Wednesday, 31 August 2011

19. The Ups and Downs of an Astable 555 Timer (How fast will it go?)

Well not that fast really. OK its faster than the refresh rate on your TV, but in the grand scheme of the computer world, its not that fast at all. Now I did get it to clock up 250KHz but the problem is that the peak voltage was not high enough and the low voltage not low enough. Its seems the faster I tried to get it to go the smaller the voltage difference.

Measuring the signal with the Xprotolab Oscilloscope is not easy either. It has a minimum resolution of 500 nano seconds per pixel, which if you do the sum 1/0.0000005 = 2MHz, means a 250KHz signal is 8 pixels wide. At higher frequencies the signal starts to become a blur on the screen.

Another aspect of the astable 555 timer is the Duty Cycle. Ideally, you probably want the time the voltage is high to be the same as when it is low, e.g. 50% each. The main external components used are 2 resistors (R1 & R2) and a capacitor (C1). Using 2 identical resistors gives you a Duty Cycle of 66%. To achive a Duty Cycle of 50% R2 needs to be roughly 10x that of R1. So with 2x 1K resistors and a 1nF capacitor we get about 250KHz with a 66% Duty Cycle, but changing R2 for a 10K resistor gets a 52% Duty Cycle and a much reduced clock speed of 57KHz. However, the low volatge is 0.000V and the peak is 4.480V using a 5V supply, much more usable. The Z80 Datasheet says that the input voltage for CLK should be Vcc-0.6 minimum, which with a 5V supply is 4.4V, so 4.480V should be OK to drive the clock signal.

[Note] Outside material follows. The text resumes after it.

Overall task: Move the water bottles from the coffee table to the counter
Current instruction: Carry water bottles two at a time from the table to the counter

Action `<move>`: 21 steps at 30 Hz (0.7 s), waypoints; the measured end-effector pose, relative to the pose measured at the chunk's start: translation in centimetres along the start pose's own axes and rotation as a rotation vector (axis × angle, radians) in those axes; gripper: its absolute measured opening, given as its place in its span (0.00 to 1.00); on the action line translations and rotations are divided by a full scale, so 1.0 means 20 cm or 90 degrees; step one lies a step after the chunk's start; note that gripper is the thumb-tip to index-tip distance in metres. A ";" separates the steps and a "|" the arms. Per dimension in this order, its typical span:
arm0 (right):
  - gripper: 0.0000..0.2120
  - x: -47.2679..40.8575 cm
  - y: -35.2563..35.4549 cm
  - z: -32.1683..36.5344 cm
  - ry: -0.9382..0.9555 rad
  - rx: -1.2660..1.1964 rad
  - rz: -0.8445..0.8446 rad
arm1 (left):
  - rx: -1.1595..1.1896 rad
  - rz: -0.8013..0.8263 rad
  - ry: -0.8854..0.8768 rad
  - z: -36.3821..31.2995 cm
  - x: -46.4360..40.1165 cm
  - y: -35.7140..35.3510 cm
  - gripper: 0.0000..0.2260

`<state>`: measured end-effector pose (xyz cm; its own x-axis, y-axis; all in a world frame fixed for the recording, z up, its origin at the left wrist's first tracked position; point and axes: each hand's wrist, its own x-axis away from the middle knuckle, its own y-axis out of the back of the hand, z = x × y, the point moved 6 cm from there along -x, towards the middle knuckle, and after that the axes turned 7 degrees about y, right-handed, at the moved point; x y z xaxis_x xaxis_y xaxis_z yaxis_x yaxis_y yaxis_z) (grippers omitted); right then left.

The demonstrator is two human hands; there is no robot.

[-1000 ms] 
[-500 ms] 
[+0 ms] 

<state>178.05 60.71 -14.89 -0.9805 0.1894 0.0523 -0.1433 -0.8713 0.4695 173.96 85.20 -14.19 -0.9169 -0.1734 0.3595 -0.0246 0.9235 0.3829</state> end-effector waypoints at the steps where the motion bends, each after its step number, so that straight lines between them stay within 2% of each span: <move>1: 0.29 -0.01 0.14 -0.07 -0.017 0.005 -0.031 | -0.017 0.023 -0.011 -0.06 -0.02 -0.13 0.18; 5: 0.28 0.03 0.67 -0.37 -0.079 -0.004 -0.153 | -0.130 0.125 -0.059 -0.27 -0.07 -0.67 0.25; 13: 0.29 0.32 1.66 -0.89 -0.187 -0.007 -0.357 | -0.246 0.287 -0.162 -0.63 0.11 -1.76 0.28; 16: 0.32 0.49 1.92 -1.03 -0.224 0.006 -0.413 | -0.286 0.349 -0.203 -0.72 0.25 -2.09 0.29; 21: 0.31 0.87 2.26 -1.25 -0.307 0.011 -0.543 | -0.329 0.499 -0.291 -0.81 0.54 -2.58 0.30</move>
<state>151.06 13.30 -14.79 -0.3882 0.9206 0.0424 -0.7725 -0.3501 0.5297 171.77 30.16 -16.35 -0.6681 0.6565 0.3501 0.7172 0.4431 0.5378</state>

Here are a few screenshots to show what I am talking about:
R1=1K R2=1K C1=1nF ~ Vmax=4.160V Vmin=1.600V Freq=250KHz Duty=66%
R1=1K R2=1K C1=10nF ~ Vmax=4.480V Vmin=0.000V Freq=42.55KHz Duty=66%
R1=1K R2=10K C1=1nF ~ Vmax=4.480V Vmin=0.000V Freq=58.82KHz Duty=52%

If I want to run this faster I am going to have to buy a quartz crystal. For this standard Z80 it needs to be 2.5MHz. (The Z80A will go at 4MHz).